Improving GODAE products for IMBER applications Summary of
Improving GODAE products for IMBER applications (Summary of break-out group #1) IGST-XII meeting, St. John’s, Newfoundland, Aug. 7 -9, 2007 Tony Lee NASA Jet Propulsion Laboratory, California Institute of Technology Three proposed actions: 1. Evaluate the quality of GODAE-derived vertical fluxes by using GODAE products to drive IMBER models. 2. Examine the impact of volume conservation in GODAE products on ecosystem variables. 3. Assess the reliability of forcing fields estimated by GODAE systems.
1. Evaluate the quality of GODAE-derived vertical fluxes by using GODAE products to drive IMBER models Background: • Abrupt temporal “shocks” caused by sequential assimilation methods result in spurious convective adjustment of the model state. • Some evidence that this problem cause unrealistic vertical fluxes, which degrade the simulation of IMBER variables.
An example of spurious vertical exchange due to sequential update of model state: problems may be hidden in the physical state, but emerges in biogeochemical applications. CO 2 flux during ENSO inferred from a Kalman filter estimation (physically inconsistent) is unrealistically large (left), but that based on Kalman filter-smoother (physically consistent) is reasonable (right). Kalman Filtered estimate Kalman-filter/smoother estimate Mc. Kinley et al. , 2002
Is this a common problem for systems based on sequential assimilation methods? Prompt for a systematic evaluation of the vertical fluxes in GODAE systems in the context of IMBER: • GODAE provides 3 D velocity, temperature, salinity, and vertical diffusivity on a common grid to drive IMBER models offline. • Prior states (before assimilation) also needed to evaluate impact of assimilation. • All products should be accompanied by meta data info. • NETCDF format preferred. • Regional high-res evaluation + global coarse-res evaluations. • IMBER interested in offline tracer codes of GODAE systems (potential issues: advection and grid schemes).

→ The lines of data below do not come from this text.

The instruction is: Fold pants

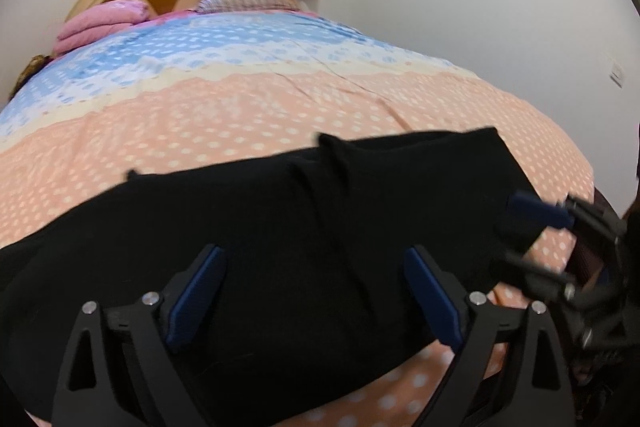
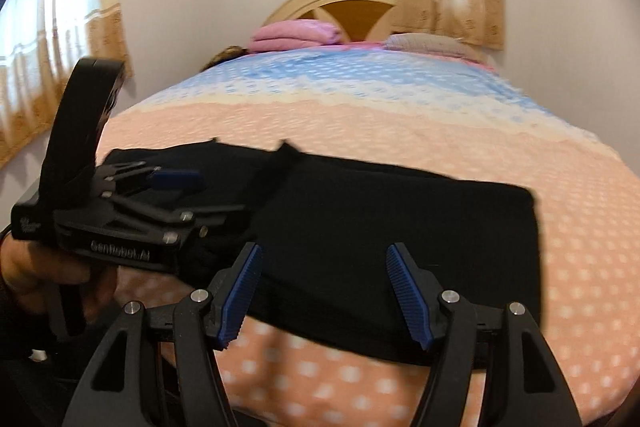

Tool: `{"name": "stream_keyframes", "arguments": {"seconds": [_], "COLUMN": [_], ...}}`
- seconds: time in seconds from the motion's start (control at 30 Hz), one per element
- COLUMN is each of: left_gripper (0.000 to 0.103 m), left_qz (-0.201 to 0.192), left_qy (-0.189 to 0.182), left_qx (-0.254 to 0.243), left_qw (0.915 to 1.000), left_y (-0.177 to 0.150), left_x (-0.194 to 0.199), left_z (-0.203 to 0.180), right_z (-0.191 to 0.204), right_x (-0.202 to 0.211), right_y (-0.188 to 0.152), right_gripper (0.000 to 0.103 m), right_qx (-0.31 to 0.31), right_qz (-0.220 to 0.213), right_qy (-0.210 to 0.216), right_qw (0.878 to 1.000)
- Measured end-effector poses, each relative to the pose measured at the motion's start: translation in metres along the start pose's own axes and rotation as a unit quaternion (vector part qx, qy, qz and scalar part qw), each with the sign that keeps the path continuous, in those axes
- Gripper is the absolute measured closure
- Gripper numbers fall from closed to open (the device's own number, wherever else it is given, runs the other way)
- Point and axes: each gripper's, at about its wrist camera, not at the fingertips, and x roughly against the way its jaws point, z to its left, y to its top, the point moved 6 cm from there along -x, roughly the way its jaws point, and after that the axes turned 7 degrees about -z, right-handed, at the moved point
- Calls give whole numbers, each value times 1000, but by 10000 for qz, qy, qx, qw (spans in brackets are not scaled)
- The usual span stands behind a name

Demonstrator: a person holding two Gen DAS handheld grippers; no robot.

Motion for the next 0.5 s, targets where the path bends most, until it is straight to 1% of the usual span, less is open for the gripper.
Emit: {"name": "stream_keyframes", "arguments": {"seconds": [0.1, 0.17, 0.23, 0.27, 0.37, 0.4, 0.43, 0.5], "left_gripper": [7, 6, 6, 5, 4, 4, 4, 4], "left_qz": [-116, -207, -283, -310, -349, -344, -337, -308], "left_qy": [161, 371, 547, 626, 955, 1079, 1211, 1439], "left_qx": [102, 126, 187, 212, 297, 337, 378, 425], "left_qw": [9998, 9990, 9979, 9973, 9944, 9930, 9913, 9882], "left_y": [2, 5, 7, 7, 3, 0, -3, -9], "left_x": [13, 22, 33, 37, 52, 57, 63, 72], "left_z": [20, 35, 54, 62, 93, 105, 117, 138], "right_z": [13, 21, 29, 32, 43, 47, 50, 51], "right_x": [-8, -15, -22, -31, -31, -32, -32, -32], "right_y": [-1, -4, -13, -25, -34, -36, -37, -39], "right_gripper": [37, 37, 37, 37, 36, 34, 31, 30], "right_qx": [90, 125, 121, 211, 876, 1047, 1143, 1124], "right_qz": [41, 122, 378, 690, 593, 623, 634, 643], "right_qy": [186, 323, 520, 559, 311, 245, 230, 260], "right_qw": [9998, 9993, 9979, 9958, 9939, 9923, 9912, 9912]}}
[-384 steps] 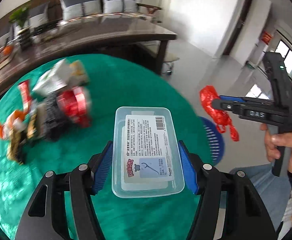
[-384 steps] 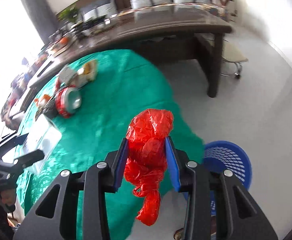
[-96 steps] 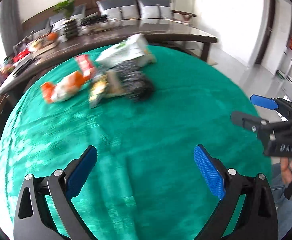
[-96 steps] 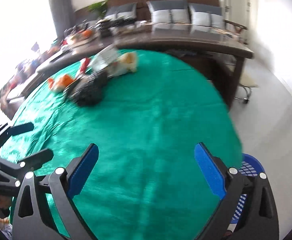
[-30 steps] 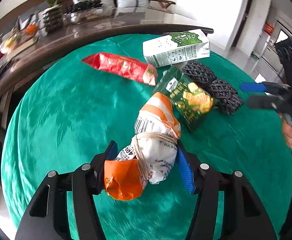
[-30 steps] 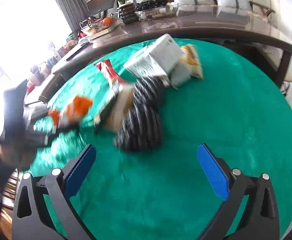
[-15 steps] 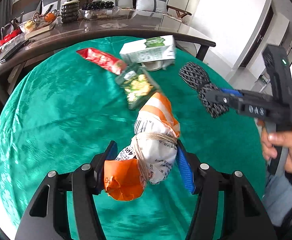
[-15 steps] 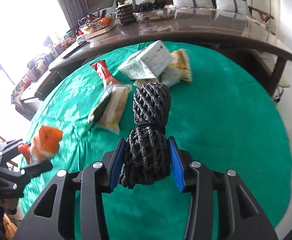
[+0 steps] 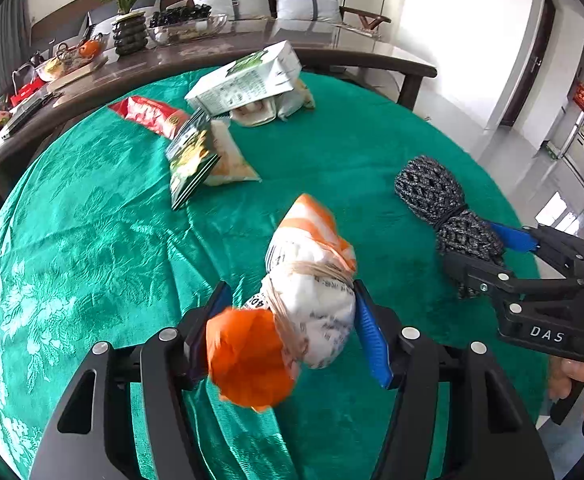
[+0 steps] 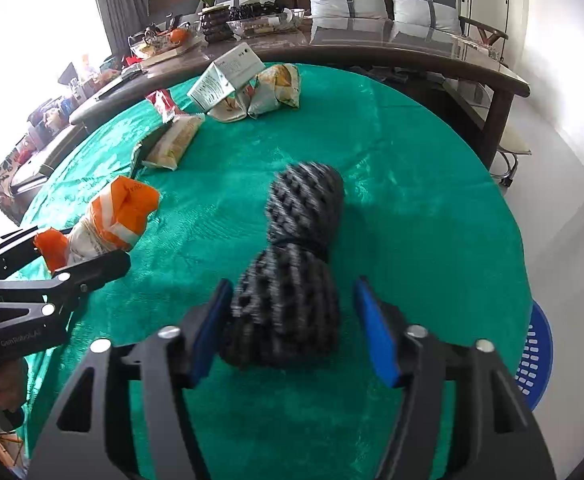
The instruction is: Collect trash
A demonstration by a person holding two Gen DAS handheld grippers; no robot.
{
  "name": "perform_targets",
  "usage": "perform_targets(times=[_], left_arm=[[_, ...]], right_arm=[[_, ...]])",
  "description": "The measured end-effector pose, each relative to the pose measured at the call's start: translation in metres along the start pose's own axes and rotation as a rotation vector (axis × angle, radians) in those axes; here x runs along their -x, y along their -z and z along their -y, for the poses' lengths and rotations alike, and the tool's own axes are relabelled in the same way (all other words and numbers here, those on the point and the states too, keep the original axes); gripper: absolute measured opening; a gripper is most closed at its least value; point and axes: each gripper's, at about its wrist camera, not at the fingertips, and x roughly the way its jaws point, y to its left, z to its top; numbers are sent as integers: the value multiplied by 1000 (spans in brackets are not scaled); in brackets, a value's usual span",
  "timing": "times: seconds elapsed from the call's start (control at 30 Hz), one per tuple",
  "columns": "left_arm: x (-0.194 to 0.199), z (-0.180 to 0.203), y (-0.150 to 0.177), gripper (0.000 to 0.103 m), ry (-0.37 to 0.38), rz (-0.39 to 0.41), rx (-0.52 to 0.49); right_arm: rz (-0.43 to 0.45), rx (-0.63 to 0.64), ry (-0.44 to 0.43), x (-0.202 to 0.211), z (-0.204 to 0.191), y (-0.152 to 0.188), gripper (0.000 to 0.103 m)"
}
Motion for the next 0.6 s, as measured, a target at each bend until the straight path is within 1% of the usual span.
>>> perform_targets(times=[0.07, 0.13, 0.27, 0.4, 0.43, 0.5, 0.6], left_arm=[[-1, -5, 3, 83, -14, -2, 3], [-1, -8, 7, 89, -29, -2, -1], [-9, -11, 12, 93, -44, -35, -13], [-12, -3, 14, 97, -84, -36, -47], [-13, -3, 14, 99, -92, -37, -40], [-14, -5, 14, 99, -83, -38, -28], [-13, -4, 16, 99, -88, -30, -30]], right_arm=[[-5, -2, -7, -5, 1, 2, 70], [-2, 8, 1, -6, 0, 3, 72], [-19, 51, 31, -9, -8, 1, 78], [-14, 58, 40, -13, -10, 1, 82], [-14, 58, 39, -13, -10, 1, 82], [-15, 63, 36, -13, -10, 2, 83], [-16, 67, 33, -14, -11, 2, 85]])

A web-based tool forward and adjoint tracer simulation
Horizontal distribution of source waters for the Pacific cold tongue as a function of years backward in time estimated using ECCO adjoint tracer (Fukumori et al. 2004) IMBER need such tools
Strategy to improve vertical fluxes in GODAE systems • Ad-hoc approach: spread out the assimilation correction over a certain time window as opposed to at a single-time step. • Use a smoother in addition to sequential filter. • Use assimilation methods that allow estimated state to satisfy model equations (e. g. , Green’s function, 4 D-VAR).
2. Examine the impact of volume conservation in GODAE products on ecosystem variables Background: • Many GODAE products do not satisfy volume conservation. • May impact diagnostic studies of IMBER. Proposed approach to evaluate impact on IMBER: Analyze budget imbalance on IMBER variables.
3. Assess the reliability of forcing fields estimated by GODAE systems Background: IMBER scientists need forcing fields that are consistent with the GODAE state estimates to perform diagnostic studies. Issues: Only 2 of the GODAE systems have forcing fields that are consistent with the state estimation (ECCO and Japan K-7). Potential drawback: These forcing estimates may be model dependent.